Verzoek om vergoeding van immateriële schade
22. Eiser heeft verzocht om vergoeding van immateriële schade wegens overschrijding van de redelijke termijn. De berechting van deze zaak is aangevangen met de ontvangst van het bezwaarschrift door verweerder op 3 februari 2021 en is geëindigd met de uitspraak van de rechtbank op 26 maart 2024. De redelijke termijn is dan ook in beginsel met afgerond veertien maanden overschreden. De rechtbank ziet echter aanleiding om de redelijke termijn te verlengen met twee maanden wegens de aan eiser toe te rekenen vertraging vanwege het herstel van het verzuim met betrekking tot de machtiging (periode 19 februari 2021 tot 18 maart 2021), vanwege het aan eiser verleende uitstel voor het indienen van een nadere motivering (periode 1 april 2021 tot 22 april 2021) en het aan eiser verleende uitstel voor het aanleveren van bewijsmiddelen (periode 9 augustus 2021 tot 13 september 2021). Gelet op deze omstandigheden is de rechtbank van oordeel dat de redelijke termijn daadwerkelijk is overschreden met afgerond twaalf maanden. Daarmee correspondeert een vergoeding van immateriële schade van € 1.000.
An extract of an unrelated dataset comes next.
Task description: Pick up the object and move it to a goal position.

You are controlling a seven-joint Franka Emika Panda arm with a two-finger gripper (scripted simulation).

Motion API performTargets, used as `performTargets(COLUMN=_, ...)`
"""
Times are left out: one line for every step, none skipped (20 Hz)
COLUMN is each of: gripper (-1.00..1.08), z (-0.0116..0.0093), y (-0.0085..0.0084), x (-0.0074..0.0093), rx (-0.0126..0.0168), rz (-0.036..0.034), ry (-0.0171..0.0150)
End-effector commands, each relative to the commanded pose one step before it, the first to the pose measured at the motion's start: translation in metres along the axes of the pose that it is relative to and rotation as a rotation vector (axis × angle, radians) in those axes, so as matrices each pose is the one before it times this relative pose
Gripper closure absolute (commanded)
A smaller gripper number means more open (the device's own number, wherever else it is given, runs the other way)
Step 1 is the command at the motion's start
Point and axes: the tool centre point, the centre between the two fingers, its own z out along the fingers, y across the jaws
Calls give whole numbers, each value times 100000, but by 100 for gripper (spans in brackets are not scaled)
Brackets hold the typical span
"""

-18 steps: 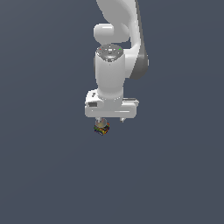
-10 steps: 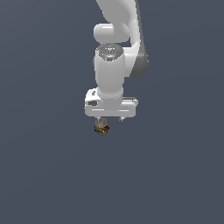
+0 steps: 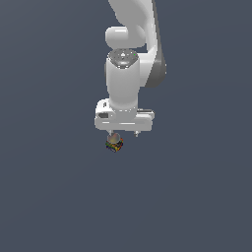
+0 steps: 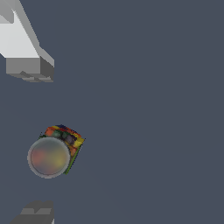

23. Hoewel eiser twee zeer tijdig doorgegeven data voor een zitting heeft afgewezen (13 juli 2023 en 10 augustus 2023) rekent de rechtbank de overschrijding van twaalf maanden toe aan de beroepsfase. De rechtbank zal daarom de Staat (de minister van Justitie en Veiligheid) veroordelen tot het betalen van een schadevergoeding van € 1.000.
24. De proceskosten stelt de rechtbank op grond van het Besluit proceskosten bestuursrecht voor de door een derde beroepsmatig verleende rechtsbijstand vast op € 218,75 (1 punt voor het indienen van het verzoek om schadevergoeding met een waarde per punt van € 875 en een wegingsfactor 0,25, nu de proceskostenvergoeding uitsluitend wordt toegekend vanwege de vergoeding van door eiser geleden immateriële schade wegens overschrijding van de redelijke termijn, vgl. het arrest van de Hoge Raad van 10 november 2023, ECLI:NL:HR:2023:1526). De Staat (de minister van Justitie en Veiligheid) moet de proceskosten betalen en het griffierecht van eiser vergoeden.Beslissing - verklaart het beroep ongegrond;
- veroordeelt de Staat (de minister van Justitie en Veiligheid) tot vergoeding van immateriële schade voor een bedrag van € 1.000;
- veroordeelt de Staat (de minister van Justitie en Veiligheid) in de proceskosten van eiser voor een bedrag van € 218,75; en
- draagt de Staat (de minister van Justitie en Veiligheid) op het betaalde griffierecht van € 181 te vergoeden.
Deze uitspraak is gedaan door mr. C.A. Schreuder, rechter, in aanwezigheid van mr. S. Plesman-Jalink, griffier. De beslissing is in het openbaar uitgesproken op 26 maart 2024.